## ABOUT THIS TASK
A single number is the answer here: the count of lines in the data below that include the word "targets".

## RECORD EXCERPTS
◆ ◆ ◆
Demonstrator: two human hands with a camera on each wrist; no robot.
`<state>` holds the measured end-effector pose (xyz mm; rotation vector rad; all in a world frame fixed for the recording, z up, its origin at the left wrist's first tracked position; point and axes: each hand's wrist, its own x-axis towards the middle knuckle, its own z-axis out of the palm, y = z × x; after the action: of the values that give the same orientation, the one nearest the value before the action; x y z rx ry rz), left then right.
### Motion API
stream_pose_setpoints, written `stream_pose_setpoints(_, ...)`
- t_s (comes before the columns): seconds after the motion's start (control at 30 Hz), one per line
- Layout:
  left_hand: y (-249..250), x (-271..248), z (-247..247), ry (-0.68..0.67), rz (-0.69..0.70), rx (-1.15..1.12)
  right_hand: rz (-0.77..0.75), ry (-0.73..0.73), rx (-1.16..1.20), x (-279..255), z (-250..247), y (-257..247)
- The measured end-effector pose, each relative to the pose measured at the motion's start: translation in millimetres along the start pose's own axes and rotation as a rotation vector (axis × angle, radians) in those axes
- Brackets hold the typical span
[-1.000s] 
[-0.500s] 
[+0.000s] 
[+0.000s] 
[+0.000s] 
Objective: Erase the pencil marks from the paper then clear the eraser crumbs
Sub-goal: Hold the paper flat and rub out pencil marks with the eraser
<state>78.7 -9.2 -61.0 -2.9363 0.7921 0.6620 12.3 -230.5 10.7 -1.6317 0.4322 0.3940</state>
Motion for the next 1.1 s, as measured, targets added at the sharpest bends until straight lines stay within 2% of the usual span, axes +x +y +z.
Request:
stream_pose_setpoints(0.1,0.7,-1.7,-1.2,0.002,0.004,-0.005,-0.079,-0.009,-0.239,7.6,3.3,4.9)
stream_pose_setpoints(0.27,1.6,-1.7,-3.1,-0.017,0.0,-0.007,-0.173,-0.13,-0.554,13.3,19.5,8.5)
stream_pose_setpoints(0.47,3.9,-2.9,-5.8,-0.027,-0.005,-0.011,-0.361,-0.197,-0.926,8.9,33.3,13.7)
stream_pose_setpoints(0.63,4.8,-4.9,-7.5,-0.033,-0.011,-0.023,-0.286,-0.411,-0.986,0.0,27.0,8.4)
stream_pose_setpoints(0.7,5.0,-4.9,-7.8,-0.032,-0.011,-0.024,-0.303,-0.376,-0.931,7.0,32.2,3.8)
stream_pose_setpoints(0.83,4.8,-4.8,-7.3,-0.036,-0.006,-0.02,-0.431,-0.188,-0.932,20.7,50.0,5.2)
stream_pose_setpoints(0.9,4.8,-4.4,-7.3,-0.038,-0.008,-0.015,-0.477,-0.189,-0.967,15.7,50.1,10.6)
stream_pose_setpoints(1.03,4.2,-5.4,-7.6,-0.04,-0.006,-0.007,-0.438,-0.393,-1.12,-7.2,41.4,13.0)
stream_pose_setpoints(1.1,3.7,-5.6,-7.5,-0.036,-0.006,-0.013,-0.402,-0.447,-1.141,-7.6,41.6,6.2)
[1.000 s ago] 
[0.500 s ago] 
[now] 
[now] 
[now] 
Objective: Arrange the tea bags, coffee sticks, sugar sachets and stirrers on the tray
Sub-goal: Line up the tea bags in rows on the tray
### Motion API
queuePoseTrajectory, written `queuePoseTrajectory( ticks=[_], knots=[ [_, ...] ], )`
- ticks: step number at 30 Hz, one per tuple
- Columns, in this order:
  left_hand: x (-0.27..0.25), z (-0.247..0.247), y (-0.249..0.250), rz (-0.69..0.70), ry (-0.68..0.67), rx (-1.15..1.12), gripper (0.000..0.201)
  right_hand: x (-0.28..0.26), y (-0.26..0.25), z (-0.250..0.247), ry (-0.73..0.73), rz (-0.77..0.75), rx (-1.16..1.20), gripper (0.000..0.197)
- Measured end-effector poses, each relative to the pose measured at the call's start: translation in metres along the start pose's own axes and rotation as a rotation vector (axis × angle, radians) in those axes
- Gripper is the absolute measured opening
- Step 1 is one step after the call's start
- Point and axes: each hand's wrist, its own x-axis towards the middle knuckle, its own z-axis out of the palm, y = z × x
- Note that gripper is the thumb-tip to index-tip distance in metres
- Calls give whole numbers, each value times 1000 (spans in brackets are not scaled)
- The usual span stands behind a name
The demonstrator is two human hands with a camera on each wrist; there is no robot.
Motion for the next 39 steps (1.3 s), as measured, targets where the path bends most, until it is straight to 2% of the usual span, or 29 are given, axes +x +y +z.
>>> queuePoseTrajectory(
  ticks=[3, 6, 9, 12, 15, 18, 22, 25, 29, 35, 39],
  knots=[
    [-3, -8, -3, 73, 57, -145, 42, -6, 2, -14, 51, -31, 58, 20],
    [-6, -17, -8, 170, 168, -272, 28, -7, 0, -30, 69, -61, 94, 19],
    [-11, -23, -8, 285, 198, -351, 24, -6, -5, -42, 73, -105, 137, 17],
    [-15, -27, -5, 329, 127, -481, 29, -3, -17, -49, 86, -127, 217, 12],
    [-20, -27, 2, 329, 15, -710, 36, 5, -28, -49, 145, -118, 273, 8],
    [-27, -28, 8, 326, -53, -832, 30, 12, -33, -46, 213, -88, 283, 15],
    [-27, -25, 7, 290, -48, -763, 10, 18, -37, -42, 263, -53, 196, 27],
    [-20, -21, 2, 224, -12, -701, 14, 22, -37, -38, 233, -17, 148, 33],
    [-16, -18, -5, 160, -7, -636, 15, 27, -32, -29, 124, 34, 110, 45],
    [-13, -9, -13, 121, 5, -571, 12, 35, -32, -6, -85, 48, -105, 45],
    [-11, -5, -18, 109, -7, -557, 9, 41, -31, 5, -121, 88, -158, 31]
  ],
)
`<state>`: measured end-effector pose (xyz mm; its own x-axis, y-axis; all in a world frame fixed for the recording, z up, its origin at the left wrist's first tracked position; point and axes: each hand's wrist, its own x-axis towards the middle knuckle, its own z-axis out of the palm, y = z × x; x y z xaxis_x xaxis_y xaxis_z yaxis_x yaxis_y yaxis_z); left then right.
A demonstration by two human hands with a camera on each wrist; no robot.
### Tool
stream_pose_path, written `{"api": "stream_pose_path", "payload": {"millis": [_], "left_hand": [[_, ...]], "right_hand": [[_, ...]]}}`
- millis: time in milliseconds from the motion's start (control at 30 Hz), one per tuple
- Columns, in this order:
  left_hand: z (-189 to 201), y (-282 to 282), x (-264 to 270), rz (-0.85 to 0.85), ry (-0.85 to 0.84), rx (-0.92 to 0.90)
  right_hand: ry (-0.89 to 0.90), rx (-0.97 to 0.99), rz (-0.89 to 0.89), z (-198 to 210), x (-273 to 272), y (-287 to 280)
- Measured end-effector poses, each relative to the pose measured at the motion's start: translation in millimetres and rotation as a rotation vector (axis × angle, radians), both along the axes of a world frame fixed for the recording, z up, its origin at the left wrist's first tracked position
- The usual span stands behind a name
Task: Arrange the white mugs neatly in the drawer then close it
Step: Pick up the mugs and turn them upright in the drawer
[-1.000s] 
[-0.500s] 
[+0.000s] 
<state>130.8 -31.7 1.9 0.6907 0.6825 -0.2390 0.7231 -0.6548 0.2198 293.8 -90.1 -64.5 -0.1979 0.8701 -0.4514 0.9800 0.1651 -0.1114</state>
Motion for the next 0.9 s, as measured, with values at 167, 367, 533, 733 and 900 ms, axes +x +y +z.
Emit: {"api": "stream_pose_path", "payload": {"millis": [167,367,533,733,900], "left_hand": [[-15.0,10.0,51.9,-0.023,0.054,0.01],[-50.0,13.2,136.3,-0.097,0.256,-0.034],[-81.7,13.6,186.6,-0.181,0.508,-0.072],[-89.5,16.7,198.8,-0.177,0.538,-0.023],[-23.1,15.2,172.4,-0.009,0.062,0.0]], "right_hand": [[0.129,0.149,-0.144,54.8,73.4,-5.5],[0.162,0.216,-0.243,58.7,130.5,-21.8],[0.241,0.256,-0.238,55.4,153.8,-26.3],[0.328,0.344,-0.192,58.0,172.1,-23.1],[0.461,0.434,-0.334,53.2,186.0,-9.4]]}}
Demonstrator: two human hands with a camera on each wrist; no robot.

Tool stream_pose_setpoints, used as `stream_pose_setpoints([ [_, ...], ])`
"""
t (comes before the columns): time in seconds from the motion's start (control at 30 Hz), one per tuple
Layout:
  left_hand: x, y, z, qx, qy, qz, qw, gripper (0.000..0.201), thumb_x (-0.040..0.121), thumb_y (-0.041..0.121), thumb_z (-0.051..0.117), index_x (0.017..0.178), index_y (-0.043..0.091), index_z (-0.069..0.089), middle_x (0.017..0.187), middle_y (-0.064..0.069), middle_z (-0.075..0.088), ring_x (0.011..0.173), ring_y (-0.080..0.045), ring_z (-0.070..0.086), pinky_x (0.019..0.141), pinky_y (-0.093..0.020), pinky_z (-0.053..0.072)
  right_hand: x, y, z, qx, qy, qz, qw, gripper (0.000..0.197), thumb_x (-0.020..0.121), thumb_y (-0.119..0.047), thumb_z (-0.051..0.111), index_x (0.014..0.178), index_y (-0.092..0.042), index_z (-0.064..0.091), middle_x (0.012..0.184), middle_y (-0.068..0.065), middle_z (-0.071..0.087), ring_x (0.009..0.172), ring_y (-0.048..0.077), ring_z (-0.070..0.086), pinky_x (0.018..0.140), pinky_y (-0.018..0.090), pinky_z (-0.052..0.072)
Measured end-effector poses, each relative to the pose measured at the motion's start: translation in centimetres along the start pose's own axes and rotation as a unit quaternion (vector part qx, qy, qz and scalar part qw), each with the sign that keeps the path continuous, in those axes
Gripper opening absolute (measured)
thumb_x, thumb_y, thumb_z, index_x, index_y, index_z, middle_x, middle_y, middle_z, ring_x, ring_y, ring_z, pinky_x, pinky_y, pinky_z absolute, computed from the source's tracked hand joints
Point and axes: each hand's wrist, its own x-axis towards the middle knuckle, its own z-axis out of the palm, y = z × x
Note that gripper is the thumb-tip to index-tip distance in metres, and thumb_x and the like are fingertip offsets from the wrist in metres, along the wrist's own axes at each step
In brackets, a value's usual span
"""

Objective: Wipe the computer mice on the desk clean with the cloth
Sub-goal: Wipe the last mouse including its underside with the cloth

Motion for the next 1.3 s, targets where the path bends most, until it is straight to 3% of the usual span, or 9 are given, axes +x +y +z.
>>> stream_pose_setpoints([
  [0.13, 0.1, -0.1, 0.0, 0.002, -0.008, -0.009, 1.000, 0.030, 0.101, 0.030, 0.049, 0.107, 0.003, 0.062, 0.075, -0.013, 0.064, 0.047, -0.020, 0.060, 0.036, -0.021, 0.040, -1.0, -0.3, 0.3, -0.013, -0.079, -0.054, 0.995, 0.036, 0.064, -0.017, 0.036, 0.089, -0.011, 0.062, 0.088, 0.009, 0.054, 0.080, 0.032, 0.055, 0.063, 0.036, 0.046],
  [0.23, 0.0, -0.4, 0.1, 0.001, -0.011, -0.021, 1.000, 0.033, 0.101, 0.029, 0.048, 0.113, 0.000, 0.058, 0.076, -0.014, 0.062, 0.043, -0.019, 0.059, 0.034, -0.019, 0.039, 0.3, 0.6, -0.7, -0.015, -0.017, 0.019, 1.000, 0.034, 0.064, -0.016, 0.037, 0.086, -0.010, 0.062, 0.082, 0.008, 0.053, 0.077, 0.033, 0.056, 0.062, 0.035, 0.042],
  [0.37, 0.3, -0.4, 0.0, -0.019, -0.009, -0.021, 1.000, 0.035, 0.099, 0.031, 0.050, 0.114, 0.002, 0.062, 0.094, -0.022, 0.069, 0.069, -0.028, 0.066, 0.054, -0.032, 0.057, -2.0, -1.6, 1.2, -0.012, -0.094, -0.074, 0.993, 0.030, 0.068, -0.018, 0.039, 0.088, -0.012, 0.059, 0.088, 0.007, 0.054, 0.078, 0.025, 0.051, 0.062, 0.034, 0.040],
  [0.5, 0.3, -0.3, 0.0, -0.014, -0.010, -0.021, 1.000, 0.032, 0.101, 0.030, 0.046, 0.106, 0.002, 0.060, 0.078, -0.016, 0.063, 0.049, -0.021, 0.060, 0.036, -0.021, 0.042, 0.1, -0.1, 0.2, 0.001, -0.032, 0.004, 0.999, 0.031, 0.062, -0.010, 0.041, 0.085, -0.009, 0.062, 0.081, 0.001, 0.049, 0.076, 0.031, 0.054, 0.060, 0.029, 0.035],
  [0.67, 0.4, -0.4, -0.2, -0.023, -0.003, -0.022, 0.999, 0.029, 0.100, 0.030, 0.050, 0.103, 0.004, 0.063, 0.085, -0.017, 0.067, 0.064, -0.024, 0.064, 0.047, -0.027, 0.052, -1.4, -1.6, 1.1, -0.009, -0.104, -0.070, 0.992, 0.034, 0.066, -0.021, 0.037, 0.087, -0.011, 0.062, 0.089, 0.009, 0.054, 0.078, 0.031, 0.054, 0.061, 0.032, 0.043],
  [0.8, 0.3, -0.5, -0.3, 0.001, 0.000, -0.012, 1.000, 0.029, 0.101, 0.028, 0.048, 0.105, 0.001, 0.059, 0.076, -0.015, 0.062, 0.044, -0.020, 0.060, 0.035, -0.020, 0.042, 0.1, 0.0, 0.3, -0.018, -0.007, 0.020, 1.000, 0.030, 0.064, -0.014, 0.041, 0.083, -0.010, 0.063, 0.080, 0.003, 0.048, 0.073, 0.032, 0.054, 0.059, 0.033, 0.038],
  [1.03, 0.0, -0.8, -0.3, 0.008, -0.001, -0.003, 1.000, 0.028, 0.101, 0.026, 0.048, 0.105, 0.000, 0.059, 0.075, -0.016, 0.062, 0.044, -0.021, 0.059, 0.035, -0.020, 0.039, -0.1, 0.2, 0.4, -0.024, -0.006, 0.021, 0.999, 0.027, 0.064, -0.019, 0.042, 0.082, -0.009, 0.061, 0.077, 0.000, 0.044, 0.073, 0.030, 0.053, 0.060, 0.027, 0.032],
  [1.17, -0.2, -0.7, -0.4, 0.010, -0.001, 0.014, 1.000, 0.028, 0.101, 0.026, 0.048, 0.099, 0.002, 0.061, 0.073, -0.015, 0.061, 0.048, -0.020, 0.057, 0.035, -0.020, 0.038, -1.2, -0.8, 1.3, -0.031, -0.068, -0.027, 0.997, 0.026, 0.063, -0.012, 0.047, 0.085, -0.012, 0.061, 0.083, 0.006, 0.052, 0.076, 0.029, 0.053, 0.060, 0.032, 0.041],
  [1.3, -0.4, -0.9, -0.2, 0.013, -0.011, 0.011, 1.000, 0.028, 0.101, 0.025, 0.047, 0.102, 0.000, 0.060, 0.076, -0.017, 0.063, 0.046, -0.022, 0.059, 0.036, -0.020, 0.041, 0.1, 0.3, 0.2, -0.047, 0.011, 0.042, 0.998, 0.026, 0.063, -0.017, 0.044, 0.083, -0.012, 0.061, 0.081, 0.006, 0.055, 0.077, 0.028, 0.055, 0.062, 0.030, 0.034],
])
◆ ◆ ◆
## SOLUTION TO THIS TASK
3